> [Description of the task]: Where in the entries below does "express" appear? Copy every line that has it.

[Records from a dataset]
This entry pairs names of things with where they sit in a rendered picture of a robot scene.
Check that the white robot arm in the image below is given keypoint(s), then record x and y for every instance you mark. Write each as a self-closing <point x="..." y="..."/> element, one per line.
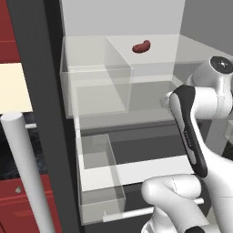
<point x="212" y="100"/>

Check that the large clear fridge bin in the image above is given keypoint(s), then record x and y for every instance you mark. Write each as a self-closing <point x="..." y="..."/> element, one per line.
<point x="91" y="91"/>

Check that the white fridge shelf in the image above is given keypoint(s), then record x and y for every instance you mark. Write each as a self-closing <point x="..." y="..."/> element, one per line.
<point x="145" y="171"/>

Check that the clear glass fridge shelf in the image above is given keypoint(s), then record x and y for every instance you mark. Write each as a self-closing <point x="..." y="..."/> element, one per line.
<point x="164" y="57"/>

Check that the dark grey fridge door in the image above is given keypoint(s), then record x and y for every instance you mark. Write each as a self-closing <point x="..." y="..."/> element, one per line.
<point x="45" y="91"/>

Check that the small clear fridge bin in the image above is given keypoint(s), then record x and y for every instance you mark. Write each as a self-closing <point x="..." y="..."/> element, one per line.
<point x="100" y="200"/>

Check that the grey open fridge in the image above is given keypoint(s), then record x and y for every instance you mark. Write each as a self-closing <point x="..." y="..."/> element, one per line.
<point x="121" y="18"/>

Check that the grey drawer knob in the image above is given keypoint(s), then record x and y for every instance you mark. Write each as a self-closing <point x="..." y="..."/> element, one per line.
<point x="18" y="190"/>

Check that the red base cupboard drawers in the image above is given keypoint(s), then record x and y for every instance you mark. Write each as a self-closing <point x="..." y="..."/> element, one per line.
<point x="15" y="209"/>

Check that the red wall cupboard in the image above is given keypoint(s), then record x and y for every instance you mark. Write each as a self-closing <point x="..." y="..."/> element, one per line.
<point x="7" y="33"/>

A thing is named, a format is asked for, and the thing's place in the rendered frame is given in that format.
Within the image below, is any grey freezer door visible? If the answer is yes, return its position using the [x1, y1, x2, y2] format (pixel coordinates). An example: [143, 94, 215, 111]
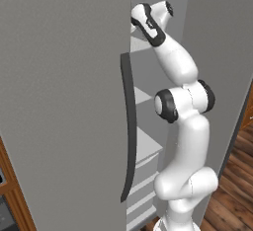
[163, 0, 253, 228]

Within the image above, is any grey fridge door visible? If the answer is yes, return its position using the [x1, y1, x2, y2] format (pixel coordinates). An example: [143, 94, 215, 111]
[0, 0, 133, 231]

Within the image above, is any white freezer drawer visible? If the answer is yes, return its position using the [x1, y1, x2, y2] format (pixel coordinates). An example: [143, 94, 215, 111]
[126, 152, 165, 231]

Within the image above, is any grey fridge interior with shelves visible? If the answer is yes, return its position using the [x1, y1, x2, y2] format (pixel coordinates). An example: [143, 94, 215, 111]
[126, 0, 193, 231]

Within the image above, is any brown wooden cupboard run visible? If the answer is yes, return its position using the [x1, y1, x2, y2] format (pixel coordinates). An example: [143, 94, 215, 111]
[239, 82, 253, 132]

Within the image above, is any brown wooden cabinet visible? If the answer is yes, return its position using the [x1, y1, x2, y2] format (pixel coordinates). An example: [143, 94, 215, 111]
[0, 135, 38, 231]

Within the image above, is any dark grey appliance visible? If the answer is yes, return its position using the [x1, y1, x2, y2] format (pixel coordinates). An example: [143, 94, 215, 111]
[0, 167, 18, 231]

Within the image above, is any black curved door handle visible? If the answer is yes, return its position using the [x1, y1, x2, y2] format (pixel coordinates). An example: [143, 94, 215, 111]
[119, 51, 138, 204]

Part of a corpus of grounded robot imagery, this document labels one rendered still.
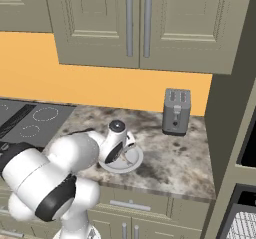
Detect black built-in microwave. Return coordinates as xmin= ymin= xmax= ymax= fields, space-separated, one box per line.
xmin=235 ymin=114 xmax=256 ymax=168

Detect olive wall cupboard run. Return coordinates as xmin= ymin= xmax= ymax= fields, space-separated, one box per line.
xmin=0 ymin=0 xmax=54 ymax=34

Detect black built-in oven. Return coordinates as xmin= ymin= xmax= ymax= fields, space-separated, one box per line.
xmin=215 ymin=182 xmax=256 ymax=239

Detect black hob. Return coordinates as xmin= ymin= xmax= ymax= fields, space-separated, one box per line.
xmin=0 ymin=97 xmax=77 ymax=149

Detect grey two-slot toaster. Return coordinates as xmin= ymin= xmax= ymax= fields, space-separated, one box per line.
xmin=161 ymin=87 xmax=192 ymax=137

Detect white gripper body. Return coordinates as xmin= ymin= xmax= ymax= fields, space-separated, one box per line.
xmin=124 ymin=130 xmax=137 ymax=151

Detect olive tall oven cabinet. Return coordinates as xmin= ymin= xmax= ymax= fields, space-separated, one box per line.
xmin=200 ymin=0 xmax=256 ymax=239

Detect grey drawer handle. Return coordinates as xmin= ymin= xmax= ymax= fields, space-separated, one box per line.
xmin=109 ymin=199 xmax=152 ymax=213

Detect grey wall cupboard handle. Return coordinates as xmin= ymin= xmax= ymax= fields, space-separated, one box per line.
xmin=142 ymin=0 xmax=153 ymax=59
xmin=125 ymin=0 xmax=135 ymax=58

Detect olive wall cupboard door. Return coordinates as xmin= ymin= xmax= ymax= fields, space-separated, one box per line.
xmin=43 ymin=0 xmax=141 ymax=69
xmin=139 ymin=0 xmax=255 ymax=76

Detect white round plate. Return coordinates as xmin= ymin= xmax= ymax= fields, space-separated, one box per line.
xmin=97 ymin=144 xmax=145 ymax=175

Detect olive drawer front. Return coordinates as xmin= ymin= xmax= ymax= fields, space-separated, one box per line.
xmin=99 ymin=185 xmax=170 ymax=216

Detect olive base cupboard door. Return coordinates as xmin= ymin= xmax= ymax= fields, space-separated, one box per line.
xmin=131 ymin=216 xmax=203 ymax=239
xmin=87 ymin=209 xmax=133 ymax=239

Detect metal wire oven rack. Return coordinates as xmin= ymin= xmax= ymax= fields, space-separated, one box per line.
xmin=225 ymin=210 xmax=256 ymax=239

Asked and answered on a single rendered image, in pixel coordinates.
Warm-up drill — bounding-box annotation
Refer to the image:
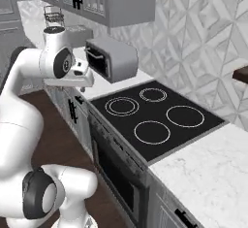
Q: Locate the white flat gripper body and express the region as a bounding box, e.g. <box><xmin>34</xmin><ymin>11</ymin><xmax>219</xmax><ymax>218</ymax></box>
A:
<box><xmin>43</xmin><ymin>68</ymin><xmax>96</xmax><ymax>89</ymax></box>

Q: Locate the grey base cupboard door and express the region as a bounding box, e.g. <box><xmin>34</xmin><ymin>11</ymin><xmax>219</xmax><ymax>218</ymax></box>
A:
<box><xmin>62</xmin><ymin>88</ymin><xmax>94</xmax><ymax>158</ymax></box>

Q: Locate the grey toaster oven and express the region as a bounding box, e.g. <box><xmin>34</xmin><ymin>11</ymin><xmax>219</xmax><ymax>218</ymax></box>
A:
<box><xmin>84</xmin><ymin>36</ymin><xmax>140</xmax><ymax>84</ymax></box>

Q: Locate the black glass hob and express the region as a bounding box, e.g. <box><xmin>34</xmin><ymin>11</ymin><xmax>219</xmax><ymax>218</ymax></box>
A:
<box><xmin>89</xmin><ymin>80</ymin><xmax>227</xmax><ymax>164</ymax></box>

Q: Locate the grey tall cupboard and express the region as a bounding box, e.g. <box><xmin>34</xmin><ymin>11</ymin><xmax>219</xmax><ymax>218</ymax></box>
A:
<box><xmin>0</xmin><ymin>0</ymin><xmax>36</xmax><ymax>87</ymax></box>

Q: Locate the dark steel oven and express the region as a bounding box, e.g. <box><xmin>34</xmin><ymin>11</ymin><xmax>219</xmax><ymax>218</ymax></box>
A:
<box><xmin>86</xmin><ymin>103</ymin><xmax>151</xmax><ymax>228</ymax></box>

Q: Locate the grey base cupboard front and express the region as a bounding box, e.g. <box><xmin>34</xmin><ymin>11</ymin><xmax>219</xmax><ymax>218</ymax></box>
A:
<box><xmin>147</xmin><ymin>170</ymin><xmax>205</xmax><ymax>228</ymax></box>

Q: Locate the black drawer handle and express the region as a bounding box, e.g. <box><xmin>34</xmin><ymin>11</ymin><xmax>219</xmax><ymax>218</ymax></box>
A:
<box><xmin>74</xmin><ymin>94</ymin><xmax>85</xmax><ymax>106</ymax></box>

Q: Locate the black base cupboard handle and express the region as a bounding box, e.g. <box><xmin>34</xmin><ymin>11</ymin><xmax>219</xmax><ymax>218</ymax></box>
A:
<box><xmin>173</xmin><ymin>208</ymin><xmax>199</xmax><ymax>228</ymax></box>
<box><xmin>67</xmin><ymin>98</ymin><xmax>79</xmax><ymax>125</ymax></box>

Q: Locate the black toaster oven handle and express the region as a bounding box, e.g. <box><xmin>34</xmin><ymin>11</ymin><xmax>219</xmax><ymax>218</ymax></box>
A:
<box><xmin>84</xmin><ymin>48</ymin><xmax>106</xmax><ymax>60</ymax></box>

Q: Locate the grey wall cupboard run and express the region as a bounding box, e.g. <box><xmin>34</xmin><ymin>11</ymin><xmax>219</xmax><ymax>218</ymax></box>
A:
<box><xmin>31</xmin><ymin>0</ymin><xmax>157</xmax><ymax>29</ymax></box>

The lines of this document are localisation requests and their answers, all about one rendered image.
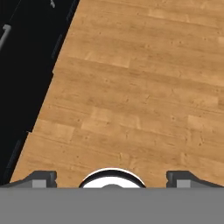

> [Reply]:
Q: Locate the white flat gripper body and express the region as a bounding box, e.g. <box><xmin>34</xmin><ymin>11</ymin><xmax>219</xmax><ymax>218</ymax></box>
Q: Locate the grey base cupboard door and express the region as a bounding box, e.g. <box><xmin>34</xmin><ymin>11</ymin><xmax>219</xmax><ymax>218</ymax></box>
Q: Locate the grey toaster oven and express the region as a bounding box, e.g. <box><xmin>34</xmin><ymin>11</ymin><xmax>219</xmax><ymax>218</ymax></box>
Q: Locate the black glass hob and express the region as a bounding box, e.g. <box><xmin>34</xmin><ymin>11</ymin><xmax>219</xmax><ymax>218</ymax></box>
Q: Locate the grey tall cupboard and express the region as a bounding box, e.g. <box><xmin>34</xmin><ymin>11</ymin><xmax>219</xmax><ymax>218</ymax></box>
Q: Locate the dark steel oven and express the region as a bounding box, e.g. <box><xmin>34</xmin><ymin>11</ymin><xmax>219</xmax><ymax>218</ymax></box>
Q: Locate the grey base cupboard front and express the region as a bounding box, e.g. <box><xmin>34</xmin><ymin>11</ymin><xmax>219</xmax><ymax>218</ymax></box>
Q: Locate the black drawer handle and express the region as a bounding box, e.g. <box><xmin>34</xmin><ymin>11</ymin><xmax>219</xmax><ymax>218</ymax></box>
Q: Locate the black base cupboard handle and express the region as a bounding box, e.g. <box><xmin>34</xmin><ymin>11</ymin><xmax>219</xmax><ymax>218</ymax></box>
Q: Locate the black toaster oven handle and express the region as a bounding box, e.g. <box><xmin>34</xmin><ymin>11</ymin><xmax>219</xmax><ymax>218</ymax></box>
Q: Locate the grey wall cupboard run and express the region as a bounding box, e.g. <box><xmin>34</xmin><ymin>11</ymin><xmax>219</xmax><ymax>218</ymax></box>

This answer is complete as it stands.